▸ **Problem description**: The whole listing below should be retyped exactly, without any images.

▸ **Material provided**:

-- Opening Marker --

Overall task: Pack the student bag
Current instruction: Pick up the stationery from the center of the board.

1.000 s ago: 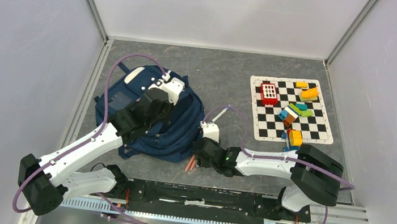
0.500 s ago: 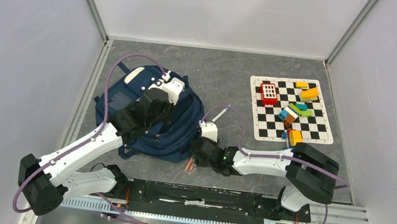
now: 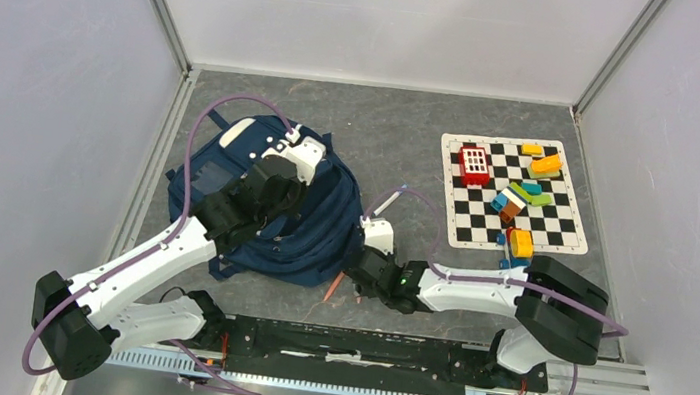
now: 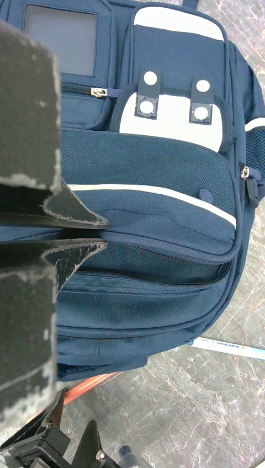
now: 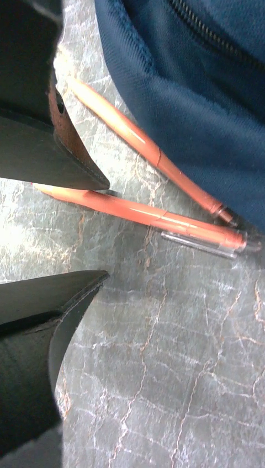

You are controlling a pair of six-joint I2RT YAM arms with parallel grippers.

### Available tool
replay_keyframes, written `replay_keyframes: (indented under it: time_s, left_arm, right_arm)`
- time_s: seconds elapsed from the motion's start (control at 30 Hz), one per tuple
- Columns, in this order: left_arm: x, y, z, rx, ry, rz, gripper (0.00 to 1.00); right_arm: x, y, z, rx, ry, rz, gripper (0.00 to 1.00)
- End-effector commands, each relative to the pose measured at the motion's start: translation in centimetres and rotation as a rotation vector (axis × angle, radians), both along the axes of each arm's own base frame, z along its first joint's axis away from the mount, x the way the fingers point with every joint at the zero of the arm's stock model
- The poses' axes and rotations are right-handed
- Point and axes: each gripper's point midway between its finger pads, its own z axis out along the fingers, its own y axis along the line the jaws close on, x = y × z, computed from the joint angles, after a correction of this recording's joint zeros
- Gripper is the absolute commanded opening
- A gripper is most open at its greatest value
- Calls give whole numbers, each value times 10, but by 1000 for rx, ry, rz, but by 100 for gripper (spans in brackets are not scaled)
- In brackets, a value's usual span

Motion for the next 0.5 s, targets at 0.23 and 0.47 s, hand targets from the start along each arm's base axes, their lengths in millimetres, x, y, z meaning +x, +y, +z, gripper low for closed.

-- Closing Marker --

▸ **Response below**:
Overall task: Pack the student bag
Current instruction: Pick up the stationery from the center of the board.

1.000 s ago: 
0.500 s ago: 
now: 
now: 
now: 

You are controlling a pair of six-joint I2RT YAM arms with parallel grippers.

### Available tool
replay_keyframes, written `replay_keyframes: (indented under it: time_s, left_arm, right_arm)`
- time_s: seconds elapsed from the motion's start (control at 30 Hz), one per tuple
- Columns, in this order: left_arm: x, y, z, rx, ry, rz, gripper (0.00 to 1.00); right_arm: x, y, z, rx, ry, rz, gripper (0.00 to 1.00)
- End-effector commands, each relative to the pose measured at the motion's start: translation in centimetres and rotation as a rotation vector (axis × angle, radians), both along the axes of each arm's own base frame, z along its first joint's axis away from the mount, x the way the fingers point with every joint at the zero of the arm's stock model
- The poses' axes and rotations are right-handed
- Point and axes: each gripper's point midway between its finger pads, its own z axis out along the fingers, its own y axis along the line the jaws close on, x = y × z, computed from the joint angles, after a correction of this recording's joint zeros
- Gripper is the absolute commanded opening
- A gripper is most open at its greatest value
- Calls give whole numbers, each value times 10, but by 1000 for rx, ry, rz, but by 100 for gripper (spans in brackets are not scaled)
- In brackets, a value's usual span

Motion for the next 0.5 s, targets at 0.23 and 0.47 s, hand targets from the start along each arm's base axes, their lengths in millimetres, x, y, z meaning +x, +y, +z, gripper low for closed.

This exercise is now finished.